Work item >> Below are the records. Count the lines containing the string "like", and reply with the number alone.

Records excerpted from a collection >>
%%

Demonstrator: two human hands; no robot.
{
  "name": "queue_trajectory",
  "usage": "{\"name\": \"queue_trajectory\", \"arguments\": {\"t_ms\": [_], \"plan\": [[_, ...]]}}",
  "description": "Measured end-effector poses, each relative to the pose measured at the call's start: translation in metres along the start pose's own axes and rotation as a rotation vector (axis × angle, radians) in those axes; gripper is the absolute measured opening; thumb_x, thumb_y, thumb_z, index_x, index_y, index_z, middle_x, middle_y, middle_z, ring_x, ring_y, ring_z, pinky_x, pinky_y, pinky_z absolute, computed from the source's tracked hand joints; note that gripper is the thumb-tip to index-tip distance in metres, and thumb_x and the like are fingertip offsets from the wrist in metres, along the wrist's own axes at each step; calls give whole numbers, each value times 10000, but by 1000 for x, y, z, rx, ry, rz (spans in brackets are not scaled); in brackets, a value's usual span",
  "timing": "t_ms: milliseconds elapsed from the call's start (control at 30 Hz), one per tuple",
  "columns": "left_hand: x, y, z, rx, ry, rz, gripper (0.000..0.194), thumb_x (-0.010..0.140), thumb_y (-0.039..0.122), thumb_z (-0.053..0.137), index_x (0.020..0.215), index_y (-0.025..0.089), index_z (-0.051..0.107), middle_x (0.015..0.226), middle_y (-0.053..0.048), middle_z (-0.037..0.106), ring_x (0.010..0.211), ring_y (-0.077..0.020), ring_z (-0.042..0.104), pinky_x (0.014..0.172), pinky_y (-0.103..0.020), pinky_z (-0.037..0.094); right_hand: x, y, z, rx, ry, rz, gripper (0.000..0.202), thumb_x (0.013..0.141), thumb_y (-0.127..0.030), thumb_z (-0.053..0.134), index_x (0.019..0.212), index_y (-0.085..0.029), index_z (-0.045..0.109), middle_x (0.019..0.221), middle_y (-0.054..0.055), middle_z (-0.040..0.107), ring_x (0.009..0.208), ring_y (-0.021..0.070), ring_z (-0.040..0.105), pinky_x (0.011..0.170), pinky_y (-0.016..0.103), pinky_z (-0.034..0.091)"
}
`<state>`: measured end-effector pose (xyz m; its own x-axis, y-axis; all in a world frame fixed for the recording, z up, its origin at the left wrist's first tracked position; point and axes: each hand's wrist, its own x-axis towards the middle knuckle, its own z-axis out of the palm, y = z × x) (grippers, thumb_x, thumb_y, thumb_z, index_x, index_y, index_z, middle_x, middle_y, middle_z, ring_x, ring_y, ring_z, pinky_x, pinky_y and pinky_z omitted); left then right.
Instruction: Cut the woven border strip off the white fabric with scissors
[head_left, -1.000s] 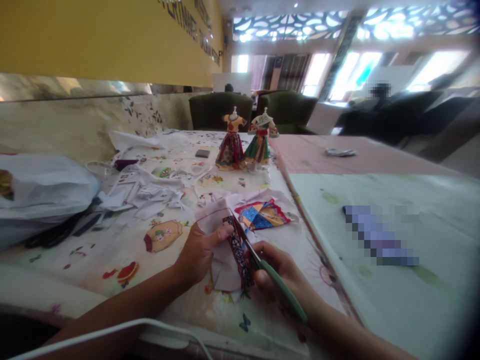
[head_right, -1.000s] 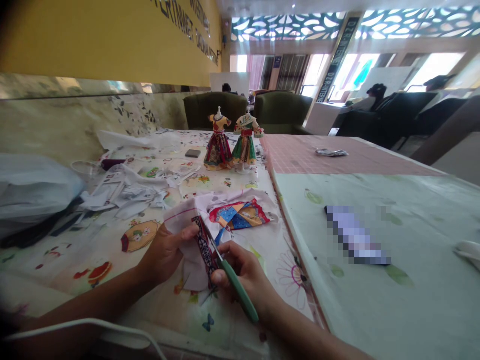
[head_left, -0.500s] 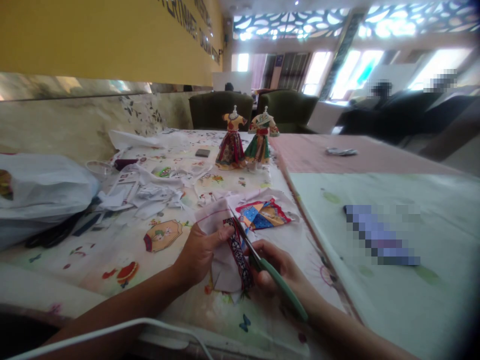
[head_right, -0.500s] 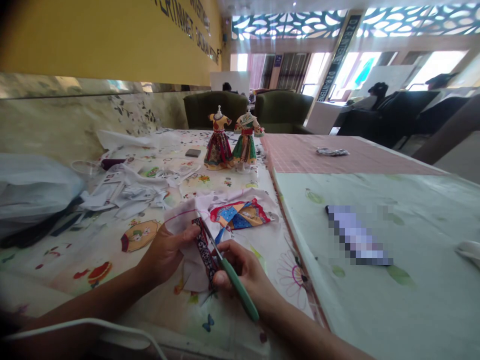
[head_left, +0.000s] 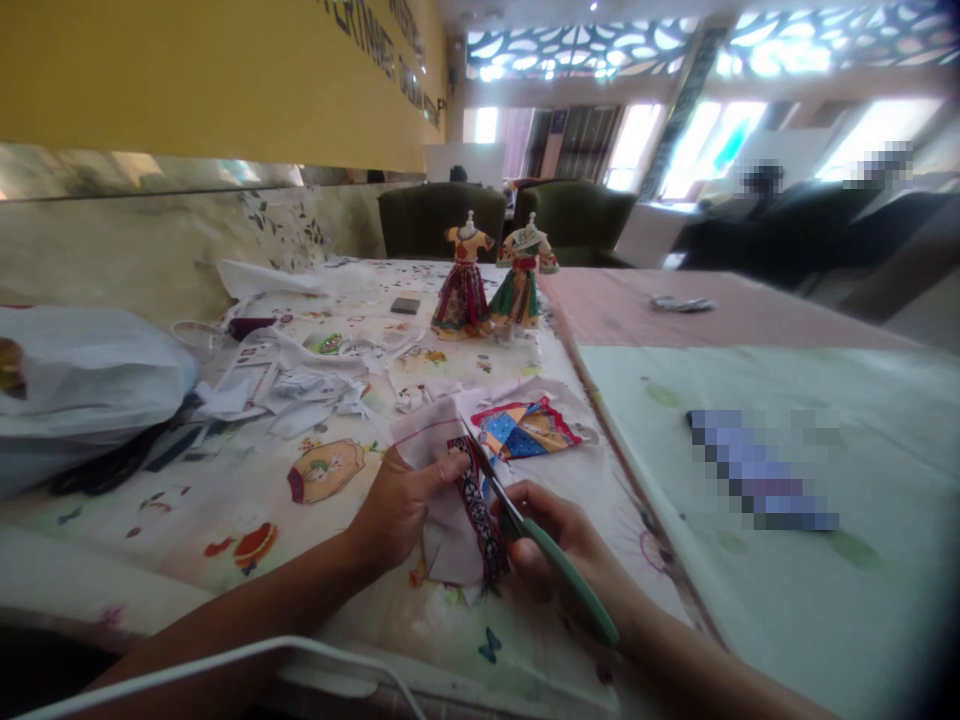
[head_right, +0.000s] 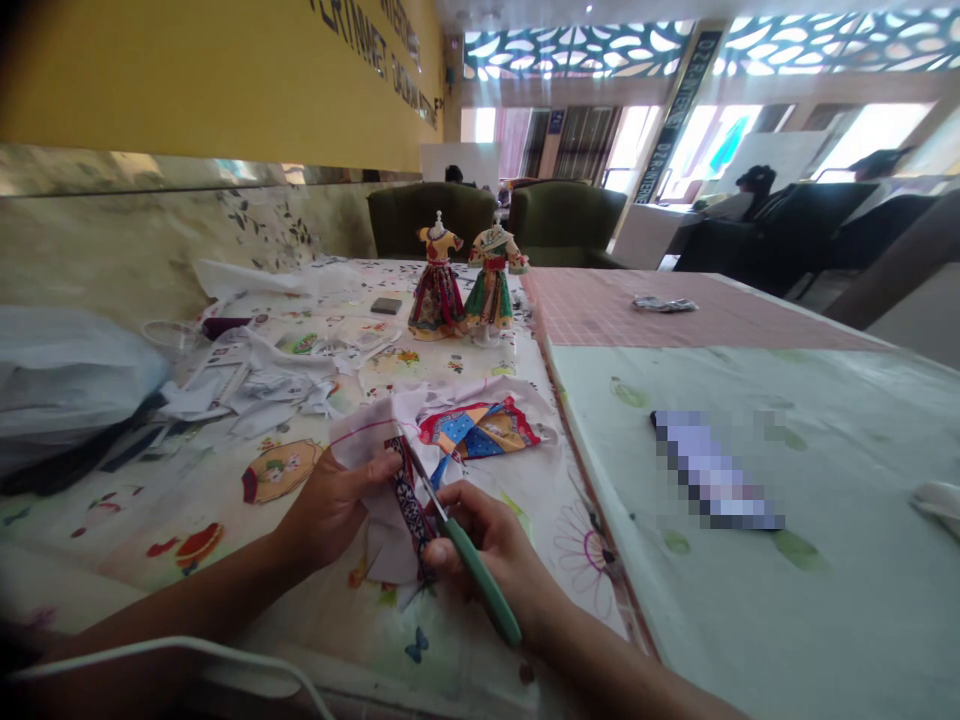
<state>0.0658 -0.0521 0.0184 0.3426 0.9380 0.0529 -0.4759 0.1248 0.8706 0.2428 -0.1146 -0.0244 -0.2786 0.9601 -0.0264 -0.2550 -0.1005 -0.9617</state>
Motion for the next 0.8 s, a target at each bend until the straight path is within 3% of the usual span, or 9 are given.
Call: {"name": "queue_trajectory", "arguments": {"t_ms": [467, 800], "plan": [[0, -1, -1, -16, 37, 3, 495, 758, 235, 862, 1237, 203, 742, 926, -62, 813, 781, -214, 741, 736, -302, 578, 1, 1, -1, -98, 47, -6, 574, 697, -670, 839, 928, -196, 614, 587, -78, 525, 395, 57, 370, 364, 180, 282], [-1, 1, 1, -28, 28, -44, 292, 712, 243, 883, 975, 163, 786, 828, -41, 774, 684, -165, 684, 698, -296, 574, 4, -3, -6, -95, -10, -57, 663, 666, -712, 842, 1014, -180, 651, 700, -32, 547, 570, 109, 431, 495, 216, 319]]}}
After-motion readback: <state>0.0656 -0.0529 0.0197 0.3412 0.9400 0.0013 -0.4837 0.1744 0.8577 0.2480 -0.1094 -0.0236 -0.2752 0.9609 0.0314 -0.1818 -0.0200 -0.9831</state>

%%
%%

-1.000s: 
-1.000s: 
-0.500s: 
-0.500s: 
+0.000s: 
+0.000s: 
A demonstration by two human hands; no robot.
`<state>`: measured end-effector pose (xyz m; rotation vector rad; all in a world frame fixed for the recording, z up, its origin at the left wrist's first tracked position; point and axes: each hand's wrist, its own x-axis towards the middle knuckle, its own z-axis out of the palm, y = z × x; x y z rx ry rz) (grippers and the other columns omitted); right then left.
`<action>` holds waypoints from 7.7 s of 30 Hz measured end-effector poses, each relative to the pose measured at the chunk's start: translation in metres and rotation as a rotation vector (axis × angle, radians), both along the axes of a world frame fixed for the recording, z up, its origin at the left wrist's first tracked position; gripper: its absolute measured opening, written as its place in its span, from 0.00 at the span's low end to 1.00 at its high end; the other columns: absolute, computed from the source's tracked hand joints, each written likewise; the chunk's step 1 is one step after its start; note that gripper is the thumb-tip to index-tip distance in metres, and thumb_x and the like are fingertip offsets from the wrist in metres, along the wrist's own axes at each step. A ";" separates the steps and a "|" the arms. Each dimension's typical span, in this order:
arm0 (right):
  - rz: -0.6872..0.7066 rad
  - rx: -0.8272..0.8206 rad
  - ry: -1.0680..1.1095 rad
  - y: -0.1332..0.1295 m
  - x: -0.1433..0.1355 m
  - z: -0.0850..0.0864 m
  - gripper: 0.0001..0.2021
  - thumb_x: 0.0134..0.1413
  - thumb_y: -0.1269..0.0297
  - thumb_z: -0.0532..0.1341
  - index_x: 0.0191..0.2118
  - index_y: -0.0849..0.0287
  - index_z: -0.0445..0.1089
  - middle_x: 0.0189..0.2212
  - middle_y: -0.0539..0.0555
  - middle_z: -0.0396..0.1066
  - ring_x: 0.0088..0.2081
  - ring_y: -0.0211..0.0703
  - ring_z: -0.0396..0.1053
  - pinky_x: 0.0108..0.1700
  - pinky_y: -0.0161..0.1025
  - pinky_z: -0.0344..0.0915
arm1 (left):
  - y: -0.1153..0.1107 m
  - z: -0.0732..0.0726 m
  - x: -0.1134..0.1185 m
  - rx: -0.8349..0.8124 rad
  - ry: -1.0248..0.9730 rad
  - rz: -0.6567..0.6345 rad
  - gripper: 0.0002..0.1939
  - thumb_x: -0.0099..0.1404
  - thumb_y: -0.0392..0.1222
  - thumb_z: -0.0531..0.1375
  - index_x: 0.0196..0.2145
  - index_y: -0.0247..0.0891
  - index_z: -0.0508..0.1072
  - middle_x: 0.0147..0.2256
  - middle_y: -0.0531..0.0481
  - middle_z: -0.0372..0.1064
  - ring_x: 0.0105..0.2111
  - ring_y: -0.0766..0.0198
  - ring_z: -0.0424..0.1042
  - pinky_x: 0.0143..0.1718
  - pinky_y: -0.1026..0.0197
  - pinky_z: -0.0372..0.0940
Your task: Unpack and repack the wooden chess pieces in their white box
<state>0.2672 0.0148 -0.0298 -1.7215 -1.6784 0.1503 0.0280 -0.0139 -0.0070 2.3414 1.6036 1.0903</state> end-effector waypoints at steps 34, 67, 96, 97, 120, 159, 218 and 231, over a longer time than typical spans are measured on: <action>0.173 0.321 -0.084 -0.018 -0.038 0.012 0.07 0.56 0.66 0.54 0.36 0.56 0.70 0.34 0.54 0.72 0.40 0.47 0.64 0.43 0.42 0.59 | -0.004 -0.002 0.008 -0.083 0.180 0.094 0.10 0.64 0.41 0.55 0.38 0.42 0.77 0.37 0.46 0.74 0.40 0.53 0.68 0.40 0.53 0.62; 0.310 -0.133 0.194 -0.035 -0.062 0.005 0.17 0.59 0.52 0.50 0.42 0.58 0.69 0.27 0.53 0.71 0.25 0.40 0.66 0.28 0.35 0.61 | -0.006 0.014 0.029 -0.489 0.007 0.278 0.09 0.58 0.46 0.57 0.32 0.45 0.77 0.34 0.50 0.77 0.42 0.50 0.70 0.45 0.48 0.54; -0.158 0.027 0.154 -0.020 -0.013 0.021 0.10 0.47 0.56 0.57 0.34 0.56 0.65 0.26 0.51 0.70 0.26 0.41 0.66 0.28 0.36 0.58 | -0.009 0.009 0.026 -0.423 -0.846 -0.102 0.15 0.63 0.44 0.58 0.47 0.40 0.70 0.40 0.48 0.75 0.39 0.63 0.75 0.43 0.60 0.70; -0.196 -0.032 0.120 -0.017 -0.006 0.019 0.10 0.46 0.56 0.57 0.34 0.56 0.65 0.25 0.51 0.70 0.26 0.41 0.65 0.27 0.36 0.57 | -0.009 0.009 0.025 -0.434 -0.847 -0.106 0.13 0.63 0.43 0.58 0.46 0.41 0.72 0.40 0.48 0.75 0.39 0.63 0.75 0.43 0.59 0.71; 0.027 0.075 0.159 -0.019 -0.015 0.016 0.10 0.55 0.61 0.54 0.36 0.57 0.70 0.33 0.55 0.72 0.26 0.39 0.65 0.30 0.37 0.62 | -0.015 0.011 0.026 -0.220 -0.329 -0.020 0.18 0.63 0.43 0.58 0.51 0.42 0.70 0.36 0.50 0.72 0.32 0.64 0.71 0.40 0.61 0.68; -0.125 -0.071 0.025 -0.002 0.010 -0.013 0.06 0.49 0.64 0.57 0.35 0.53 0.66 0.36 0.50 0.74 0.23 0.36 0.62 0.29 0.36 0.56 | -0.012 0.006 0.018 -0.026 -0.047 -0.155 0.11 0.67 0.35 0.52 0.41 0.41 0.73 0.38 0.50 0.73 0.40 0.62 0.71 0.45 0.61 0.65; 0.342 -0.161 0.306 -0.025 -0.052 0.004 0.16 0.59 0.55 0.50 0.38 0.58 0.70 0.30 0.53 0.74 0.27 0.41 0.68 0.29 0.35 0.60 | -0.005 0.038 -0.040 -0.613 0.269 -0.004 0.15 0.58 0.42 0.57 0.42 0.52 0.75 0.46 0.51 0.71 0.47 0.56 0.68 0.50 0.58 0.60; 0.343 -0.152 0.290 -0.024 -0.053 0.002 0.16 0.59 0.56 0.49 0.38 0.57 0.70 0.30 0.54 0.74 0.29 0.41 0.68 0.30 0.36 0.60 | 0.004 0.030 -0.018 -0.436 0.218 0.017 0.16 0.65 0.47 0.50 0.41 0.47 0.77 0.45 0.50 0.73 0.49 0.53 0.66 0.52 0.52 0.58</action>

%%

Exercise response >> 2